“Yes.”
“I hope to goodness they won’t put me in a butt next old Sir Timothy Quayle. He’s dangerous. Talk of being under fire! He blazed right into me—cannot see a yard. No business on a moor. Never was so frightened in my life! I threw clods at him and yelled, and he thought it was something to do with the coveys. There’ll be an accident some day. I say, why aren’t we moving? Where’s the marquis?”
“Down there by the waterfall, talking to Lord Mulgrave.”
“Well, I’m here to shoot my twenty to forty brace, not to talk”—rising to his feet and stretching himself. “I wish—— Oh, I see, it’s all right. There go the beaters.”
“I say, Owen,” said the marquis, as he joined him, “I hope you have not had bad news, old boy?”

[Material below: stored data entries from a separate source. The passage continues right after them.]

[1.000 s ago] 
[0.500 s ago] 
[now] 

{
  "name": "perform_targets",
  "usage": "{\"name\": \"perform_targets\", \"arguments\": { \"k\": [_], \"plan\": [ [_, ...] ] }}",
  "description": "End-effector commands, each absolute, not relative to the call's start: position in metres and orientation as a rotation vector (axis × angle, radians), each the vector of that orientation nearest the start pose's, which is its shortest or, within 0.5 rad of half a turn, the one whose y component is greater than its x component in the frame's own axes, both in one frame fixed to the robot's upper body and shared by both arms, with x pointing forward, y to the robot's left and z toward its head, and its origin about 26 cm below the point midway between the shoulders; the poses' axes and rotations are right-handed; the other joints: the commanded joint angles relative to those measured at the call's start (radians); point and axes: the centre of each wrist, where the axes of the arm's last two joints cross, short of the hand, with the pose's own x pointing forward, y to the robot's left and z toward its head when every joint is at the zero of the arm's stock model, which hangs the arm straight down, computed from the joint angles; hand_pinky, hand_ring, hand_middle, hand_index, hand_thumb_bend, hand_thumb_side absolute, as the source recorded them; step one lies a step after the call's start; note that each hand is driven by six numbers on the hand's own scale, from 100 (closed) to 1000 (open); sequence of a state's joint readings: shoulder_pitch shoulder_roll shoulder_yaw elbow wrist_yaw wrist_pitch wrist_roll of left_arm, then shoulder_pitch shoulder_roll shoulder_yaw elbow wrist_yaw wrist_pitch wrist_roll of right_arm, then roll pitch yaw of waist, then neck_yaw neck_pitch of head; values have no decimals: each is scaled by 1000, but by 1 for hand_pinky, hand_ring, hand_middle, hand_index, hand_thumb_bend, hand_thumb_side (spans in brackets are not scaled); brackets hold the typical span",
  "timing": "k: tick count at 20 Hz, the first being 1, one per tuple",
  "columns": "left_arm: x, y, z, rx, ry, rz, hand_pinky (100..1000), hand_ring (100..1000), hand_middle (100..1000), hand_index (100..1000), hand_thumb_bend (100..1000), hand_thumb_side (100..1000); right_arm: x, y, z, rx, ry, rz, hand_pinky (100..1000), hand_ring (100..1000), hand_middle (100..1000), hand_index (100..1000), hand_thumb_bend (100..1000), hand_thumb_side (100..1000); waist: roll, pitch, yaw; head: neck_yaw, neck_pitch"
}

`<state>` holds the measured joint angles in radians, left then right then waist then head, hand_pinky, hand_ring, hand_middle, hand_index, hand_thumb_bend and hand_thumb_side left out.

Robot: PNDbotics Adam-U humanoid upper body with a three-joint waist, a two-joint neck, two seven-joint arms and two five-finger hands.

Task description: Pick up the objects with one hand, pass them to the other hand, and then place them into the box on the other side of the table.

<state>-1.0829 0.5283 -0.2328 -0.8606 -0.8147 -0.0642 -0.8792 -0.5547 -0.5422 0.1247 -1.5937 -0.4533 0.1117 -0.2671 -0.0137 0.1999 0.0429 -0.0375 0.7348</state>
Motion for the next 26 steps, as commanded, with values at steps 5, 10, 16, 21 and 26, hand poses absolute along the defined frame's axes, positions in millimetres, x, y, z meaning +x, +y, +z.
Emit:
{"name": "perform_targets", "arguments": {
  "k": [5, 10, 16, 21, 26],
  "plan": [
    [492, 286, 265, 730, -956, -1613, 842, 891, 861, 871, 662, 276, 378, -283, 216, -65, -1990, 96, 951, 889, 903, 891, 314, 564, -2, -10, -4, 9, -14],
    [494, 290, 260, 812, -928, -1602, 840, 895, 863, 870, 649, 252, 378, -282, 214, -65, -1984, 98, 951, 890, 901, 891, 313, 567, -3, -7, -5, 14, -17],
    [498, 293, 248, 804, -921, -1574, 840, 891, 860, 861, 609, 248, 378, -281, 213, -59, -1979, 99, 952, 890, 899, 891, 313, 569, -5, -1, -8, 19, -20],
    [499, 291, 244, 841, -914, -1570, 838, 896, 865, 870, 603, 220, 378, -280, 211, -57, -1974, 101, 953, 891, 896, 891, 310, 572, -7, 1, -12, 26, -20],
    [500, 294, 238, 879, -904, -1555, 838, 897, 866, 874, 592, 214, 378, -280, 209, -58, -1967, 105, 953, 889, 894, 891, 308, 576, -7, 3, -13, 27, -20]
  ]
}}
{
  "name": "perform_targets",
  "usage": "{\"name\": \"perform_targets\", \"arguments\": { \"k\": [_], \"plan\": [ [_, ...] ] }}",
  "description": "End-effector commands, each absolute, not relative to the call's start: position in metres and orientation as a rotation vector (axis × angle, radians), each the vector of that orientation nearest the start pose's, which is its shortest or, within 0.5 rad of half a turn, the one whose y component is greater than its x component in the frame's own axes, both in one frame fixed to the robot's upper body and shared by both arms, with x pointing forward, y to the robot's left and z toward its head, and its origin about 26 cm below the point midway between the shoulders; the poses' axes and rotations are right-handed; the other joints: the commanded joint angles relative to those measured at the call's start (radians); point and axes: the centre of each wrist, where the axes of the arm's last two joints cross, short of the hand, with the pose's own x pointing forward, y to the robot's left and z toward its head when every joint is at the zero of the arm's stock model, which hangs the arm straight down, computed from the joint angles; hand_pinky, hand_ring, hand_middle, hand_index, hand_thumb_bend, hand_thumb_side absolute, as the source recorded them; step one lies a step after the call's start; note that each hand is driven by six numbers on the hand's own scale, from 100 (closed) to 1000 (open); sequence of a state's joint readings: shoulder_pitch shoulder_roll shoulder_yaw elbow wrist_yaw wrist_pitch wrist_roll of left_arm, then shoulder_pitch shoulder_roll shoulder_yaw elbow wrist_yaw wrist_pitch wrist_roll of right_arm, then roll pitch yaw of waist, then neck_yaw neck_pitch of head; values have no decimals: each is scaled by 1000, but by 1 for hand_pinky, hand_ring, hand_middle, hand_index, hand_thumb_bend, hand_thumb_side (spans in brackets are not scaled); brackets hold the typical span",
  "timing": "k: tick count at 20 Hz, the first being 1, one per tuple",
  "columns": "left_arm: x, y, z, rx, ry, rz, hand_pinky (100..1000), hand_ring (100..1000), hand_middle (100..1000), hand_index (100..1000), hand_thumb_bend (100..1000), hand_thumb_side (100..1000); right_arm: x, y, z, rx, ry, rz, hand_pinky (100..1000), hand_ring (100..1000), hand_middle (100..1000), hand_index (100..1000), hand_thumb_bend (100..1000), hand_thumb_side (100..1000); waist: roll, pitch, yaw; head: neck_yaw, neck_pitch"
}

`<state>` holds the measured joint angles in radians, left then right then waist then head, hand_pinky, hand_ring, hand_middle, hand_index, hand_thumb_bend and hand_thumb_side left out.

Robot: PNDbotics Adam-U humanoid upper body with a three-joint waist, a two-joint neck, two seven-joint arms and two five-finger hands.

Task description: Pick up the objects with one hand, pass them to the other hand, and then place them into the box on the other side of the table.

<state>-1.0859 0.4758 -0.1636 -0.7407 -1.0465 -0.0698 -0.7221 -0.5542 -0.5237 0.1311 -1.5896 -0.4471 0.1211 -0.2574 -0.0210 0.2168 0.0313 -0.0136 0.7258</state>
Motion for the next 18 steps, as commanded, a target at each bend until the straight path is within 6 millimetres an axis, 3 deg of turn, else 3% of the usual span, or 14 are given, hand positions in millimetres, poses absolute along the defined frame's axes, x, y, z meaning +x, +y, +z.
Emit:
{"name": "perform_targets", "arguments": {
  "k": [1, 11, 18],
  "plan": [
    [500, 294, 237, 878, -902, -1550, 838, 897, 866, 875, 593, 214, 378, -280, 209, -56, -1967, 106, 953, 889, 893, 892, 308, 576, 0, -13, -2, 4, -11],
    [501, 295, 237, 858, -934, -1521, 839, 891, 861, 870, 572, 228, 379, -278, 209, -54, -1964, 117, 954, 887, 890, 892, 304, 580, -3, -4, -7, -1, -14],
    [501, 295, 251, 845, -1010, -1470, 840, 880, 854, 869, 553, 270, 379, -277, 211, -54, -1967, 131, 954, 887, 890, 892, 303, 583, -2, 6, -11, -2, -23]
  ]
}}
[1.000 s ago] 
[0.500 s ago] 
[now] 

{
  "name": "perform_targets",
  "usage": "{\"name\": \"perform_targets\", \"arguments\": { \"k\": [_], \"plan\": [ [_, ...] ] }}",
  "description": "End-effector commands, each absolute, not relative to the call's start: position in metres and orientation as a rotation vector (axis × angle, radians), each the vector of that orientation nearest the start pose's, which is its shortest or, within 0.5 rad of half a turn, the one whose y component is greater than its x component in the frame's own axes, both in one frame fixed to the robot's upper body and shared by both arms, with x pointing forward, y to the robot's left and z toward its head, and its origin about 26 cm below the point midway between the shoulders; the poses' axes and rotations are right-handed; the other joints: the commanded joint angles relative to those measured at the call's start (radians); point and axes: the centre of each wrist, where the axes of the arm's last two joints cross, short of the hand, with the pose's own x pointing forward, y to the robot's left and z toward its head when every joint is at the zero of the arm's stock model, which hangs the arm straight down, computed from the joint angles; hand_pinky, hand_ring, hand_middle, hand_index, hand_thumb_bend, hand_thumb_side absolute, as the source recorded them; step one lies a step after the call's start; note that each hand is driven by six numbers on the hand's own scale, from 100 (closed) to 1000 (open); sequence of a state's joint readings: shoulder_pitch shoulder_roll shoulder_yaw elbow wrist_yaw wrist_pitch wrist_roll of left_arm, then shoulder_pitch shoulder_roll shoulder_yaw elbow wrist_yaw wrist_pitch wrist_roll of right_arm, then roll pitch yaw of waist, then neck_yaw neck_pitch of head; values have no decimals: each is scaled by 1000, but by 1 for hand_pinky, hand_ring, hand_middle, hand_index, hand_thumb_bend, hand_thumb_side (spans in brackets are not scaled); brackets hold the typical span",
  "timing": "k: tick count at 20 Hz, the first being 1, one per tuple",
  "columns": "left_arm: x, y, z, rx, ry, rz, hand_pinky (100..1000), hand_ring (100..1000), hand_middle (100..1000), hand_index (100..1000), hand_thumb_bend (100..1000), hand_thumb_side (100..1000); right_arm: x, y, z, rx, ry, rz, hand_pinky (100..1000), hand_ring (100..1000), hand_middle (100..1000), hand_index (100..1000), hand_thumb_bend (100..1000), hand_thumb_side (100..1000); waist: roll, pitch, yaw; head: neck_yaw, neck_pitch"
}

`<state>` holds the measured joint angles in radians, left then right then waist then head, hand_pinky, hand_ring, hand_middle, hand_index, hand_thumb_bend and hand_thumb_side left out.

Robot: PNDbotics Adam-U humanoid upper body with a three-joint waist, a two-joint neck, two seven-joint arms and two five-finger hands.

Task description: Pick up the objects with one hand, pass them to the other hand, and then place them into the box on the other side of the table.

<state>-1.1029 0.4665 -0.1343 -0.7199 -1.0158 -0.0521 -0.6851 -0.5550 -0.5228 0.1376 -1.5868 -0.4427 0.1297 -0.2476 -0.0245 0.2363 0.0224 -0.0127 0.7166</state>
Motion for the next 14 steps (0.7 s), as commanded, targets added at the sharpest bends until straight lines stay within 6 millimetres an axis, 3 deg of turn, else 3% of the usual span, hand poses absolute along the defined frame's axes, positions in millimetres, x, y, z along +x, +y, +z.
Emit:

“No,” replied the other, raising a colourless face, “but news that, if it is true, is the best that has come to me for more than twenty years. Here”—and he thrust the letter into his friend’s hand. “You had better read it yourself. To tell you the truth, I’m a bit knocked out of time. Of course, I’m going to Ireland to-night.”
“Ireland!” echoed his companion. “What in the world would take you there?”
“Read that, and you will understand.”
The marquis, who was near-sighted, deliberately fumbled for his pince-nez, stuck it on his nose, and read with provoking leisure.